Hot Springs Village restaurant owner Greg Jones and his executive chef Drake Bielert have seemingly solved the age-old problem for students juggling work and school, and the new-age problem for employers short staffed after the COVID-19 pandemic.
This “happy medium” found by the Jones’ business Xplore, which owns seven restaurants across HSV*, is providing students with one paid hour of homework time before starting their restaurant work. To maintain consistent employment and ensure this homework time is working to the benefit of these students’ schooling, at the end of the academic semester students will be compensated $100 for making A’s and $20 for making B’s.
This local idea is gaining so much attention it even landed Jones, Bielert and Jessieville High School Senior Payton Musler on Fox News Wednesday. Check out the interview, here.
"My executive chef Drake Bielert was sitting outside with some of our high school dish and bus students a few weeks ago ... and they were saying that their parents were saying they couldn’t work as many hours or as many days because their school work was starting to suffer," Jones said. "And while they wanted to work all those hours to have money to buy gas or buy cars or whatever they’re spending money on these days, they weren’t going to be able to."
This led to Bielert coming up with the idea of making time for school at work.

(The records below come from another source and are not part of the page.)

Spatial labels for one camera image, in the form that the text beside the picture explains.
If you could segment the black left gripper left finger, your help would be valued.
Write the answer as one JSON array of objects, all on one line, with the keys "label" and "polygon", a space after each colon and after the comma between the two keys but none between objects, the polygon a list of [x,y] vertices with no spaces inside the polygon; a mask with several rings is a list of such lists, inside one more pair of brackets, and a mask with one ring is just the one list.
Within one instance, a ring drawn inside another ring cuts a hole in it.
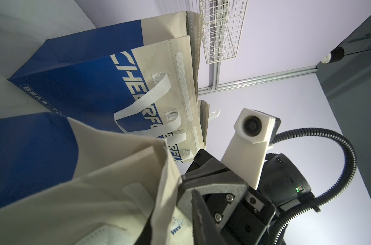
[{"label": "black left gripper left finger", "polygon": [[151,227],[152,213],[150,214],[141,234],[134,243],[134,245],[151,245],[152,227]]}]

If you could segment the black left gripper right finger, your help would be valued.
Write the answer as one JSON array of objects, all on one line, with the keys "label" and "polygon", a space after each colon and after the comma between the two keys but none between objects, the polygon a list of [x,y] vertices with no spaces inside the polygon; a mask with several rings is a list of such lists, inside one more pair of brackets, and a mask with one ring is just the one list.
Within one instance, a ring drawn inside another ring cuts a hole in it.
[{"label": "black left gripper right finger", "polygon": [[197,190],[192,190],[192,223],[195,245],[226,245],[202,195]]}]

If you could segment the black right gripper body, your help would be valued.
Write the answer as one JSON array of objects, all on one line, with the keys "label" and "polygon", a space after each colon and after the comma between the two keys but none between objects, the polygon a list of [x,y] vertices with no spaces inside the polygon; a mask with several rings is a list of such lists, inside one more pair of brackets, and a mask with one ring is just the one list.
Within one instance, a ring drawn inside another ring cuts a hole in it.
[{"label": "black right gripper body", "polygon": [[192,190],[202,195],[227,245],[262,244],[276,208],[205,150],[196,154],[178,188],[177,207],[191,223]]}]

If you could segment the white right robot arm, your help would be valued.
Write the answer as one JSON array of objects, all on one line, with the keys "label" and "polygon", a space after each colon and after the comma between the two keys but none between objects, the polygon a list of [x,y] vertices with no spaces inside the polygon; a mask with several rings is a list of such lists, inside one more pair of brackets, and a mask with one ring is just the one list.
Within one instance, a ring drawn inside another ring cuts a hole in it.
[{"label": "white right robot arm", "polygon": [[277,134],[273,143],[323,137],[343,150],[337,182],[320,196],[283,154],[266,153],[267,143],[251,143],[235,134],[222,160],[200,150],[182,177],[177,207],[193,224],[197,245],[282,245],[289,223],[341,195],[352,182],[357,159],[341,134],[301,128]]}]

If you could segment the blue beige bag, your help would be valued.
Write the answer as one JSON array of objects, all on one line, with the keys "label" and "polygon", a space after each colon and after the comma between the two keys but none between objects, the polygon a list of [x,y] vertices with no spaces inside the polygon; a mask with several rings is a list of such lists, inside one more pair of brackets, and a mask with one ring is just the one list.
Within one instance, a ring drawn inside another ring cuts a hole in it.
[{"label": "blue beige bag", "polygon": [[210,112],[210,104],[204,100],[198,100],[198,112],[199,112],[199,119],[200,119],[200,124],[201,124],[203,144],[204,144],[204,148],[206,149],[208,123],[210,120],[213,120],[219,117],[221,114],[221,110]]},{"label": "blue beige bag", "polygon": [[49,39],[9,81],[94,128],[165,138],[174,160],[185,162],[205,147],[201,20],[182,11]]},{"label": "blue beige bag", "polygon": [[168,142],[55,113],[0,119],[0,245],[191,245]]}]

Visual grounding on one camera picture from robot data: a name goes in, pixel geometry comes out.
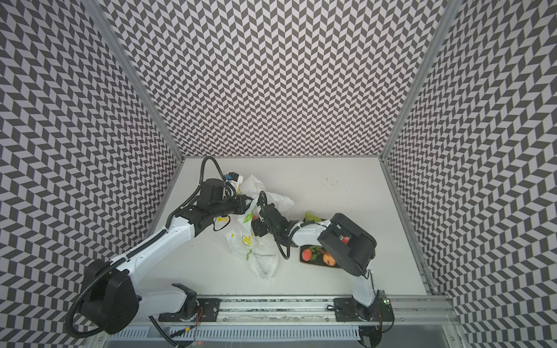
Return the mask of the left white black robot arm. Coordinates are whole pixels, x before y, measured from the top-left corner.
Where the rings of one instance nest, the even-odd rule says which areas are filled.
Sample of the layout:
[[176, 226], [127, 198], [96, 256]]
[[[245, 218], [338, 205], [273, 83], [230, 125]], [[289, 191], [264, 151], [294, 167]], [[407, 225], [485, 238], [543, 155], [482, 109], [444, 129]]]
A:
[[73, 338], [100, 332], [116, 334], [138, 318], [174, 315], [197, 320], [197, 293], [180, 283], [157, 290], [141, 289], [141, 280], [172, 251], [199, 236], [214, 220], [246, 213], [251, 199], [239, 194], [237, 173], [201, 182], [165, 226], [143, 242], [109, 261], [96, 260], [84, 271], [81, 291], [65, 318]]

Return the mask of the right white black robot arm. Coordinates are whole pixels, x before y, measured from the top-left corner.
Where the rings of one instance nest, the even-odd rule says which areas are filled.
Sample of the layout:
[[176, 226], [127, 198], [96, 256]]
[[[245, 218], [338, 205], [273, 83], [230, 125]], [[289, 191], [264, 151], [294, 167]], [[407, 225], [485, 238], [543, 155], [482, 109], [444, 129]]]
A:
[[349, 308], [340, 310], [343, 316], [365, 321], [382, 317], [371, 275], [377, 241], [346, 215], [337, 213], [324, 220], [308, 213], [301, 221], [287, 220], [274, 204], [267, 204], [258, 207], [251, 228], [257, 237], [271, 236], [286, 260], [299, 249], [305, 263], [345, 271], [352, 279], [352, 296]]

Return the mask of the green pear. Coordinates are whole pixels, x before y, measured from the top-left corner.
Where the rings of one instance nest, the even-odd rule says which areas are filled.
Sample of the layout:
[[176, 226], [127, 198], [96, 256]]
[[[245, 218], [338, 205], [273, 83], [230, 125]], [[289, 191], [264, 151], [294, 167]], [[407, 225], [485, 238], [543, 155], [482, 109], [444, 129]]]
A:
[[322, 222], [322, 219], [315, 215], [314, 213], [312, 213], [311, 211], [306, 211], [305, 215], [304, 215], [304, 222], [314, 222], [314, 223], [320, 223]]

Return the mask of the orange peach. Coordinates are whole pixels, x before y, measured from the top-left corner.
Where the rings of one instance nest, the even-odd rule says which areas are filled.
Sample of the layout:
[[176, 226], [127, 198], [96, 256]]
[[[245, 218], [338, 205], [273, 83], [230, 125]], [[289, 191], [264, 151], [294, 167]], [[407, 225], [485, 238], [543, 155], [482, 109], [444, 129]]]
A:
[[327, 252], [323, 254], [323, 262], [329, 267], [335, 267], [337, 261]]

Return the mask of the yellow lemon with leaves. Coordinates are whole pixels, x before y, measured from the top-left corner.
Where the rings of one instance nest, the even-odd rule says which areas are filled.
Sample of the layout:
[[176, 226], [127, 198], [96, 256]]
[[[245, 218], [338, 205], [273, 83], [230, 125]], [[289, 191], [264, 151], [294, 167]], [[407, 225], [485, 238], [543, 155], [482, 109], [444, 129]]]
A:
[[308, 249], [311, 249], [313, 252], [313, 259], [312, 261], [316, 260], [319, 255], [324, 254], [324, 249], [321, 246], [310, 246]]

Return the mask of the red strawberry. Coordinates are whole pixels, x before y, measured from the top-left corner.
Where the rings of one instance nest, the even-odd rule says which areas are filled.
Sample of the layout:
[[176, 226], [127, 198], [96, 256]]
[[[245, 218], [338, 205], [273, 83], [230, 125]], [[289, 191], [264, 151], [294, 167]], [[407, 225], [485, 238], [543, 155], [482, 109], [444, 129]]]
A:
[[304, 262], [310, 262], [313, 259], [313, 252], [311, 249], [305, 249], [302, 251], [301, 258]]

During this first hour of clocking in, these student employees are provided with lunch, wifi and a computer if they don't already have one.
"Drake even goes up and monitors that they’re actually doing their homework and what they’re doing on the computers and stuff like that," Jones said, laughing. "So I mean we’ve … had some good results. Some of our kids, some of them have come up almost two letter grades, so it’s been good."
But while these student employees get paid, this concept is also paying to the benefit of the restaurant and community, and Jones encourages other restaurants to hop on the bandwagon.
"Right now, in the post COVID world, attracting employees and keeping and retaining them is a big challenge," Jones said. "We’re probably at least 20 or some odd employees down from where we probably should be to give the service that we’d like to give our guests. So it helps us keep our employees, it helps us retain them longer-term."
"I (also) think it’s great for the community," he continued. "It’s a challenge for kids in school, our executive chef tells a story about how he himself when he was a kid he kind of went down a wrong path in high school and he wished he had someone who was trying to help him back when he was in high school.
"I think it’s kind of a win-win for both the restaurant and the community too."
Currently, Xplore employs about 10 students, but they have already had two more start over the weekend after the announcement of the program broke.
"And we’ve had several others apply just over the last few days, so it’s been great," Jones said. "And some of them, it’s the parents helping them apply," he added, laughing, "because I think it’s a great thing for parents, too. They know where their kids are, they know they’re doing their homework and they’re still able to have some employment and make some income."
To make time for this program, they have had to create an overlap in schedules, but at this point they are finding it to be worth the expense of doubling up shifts for that one hour.
*Xplore began installing locations across HSV in 2018. Popular locations include the Bee Hive, Xplore Lakeside and Artfully Baked and Brewed.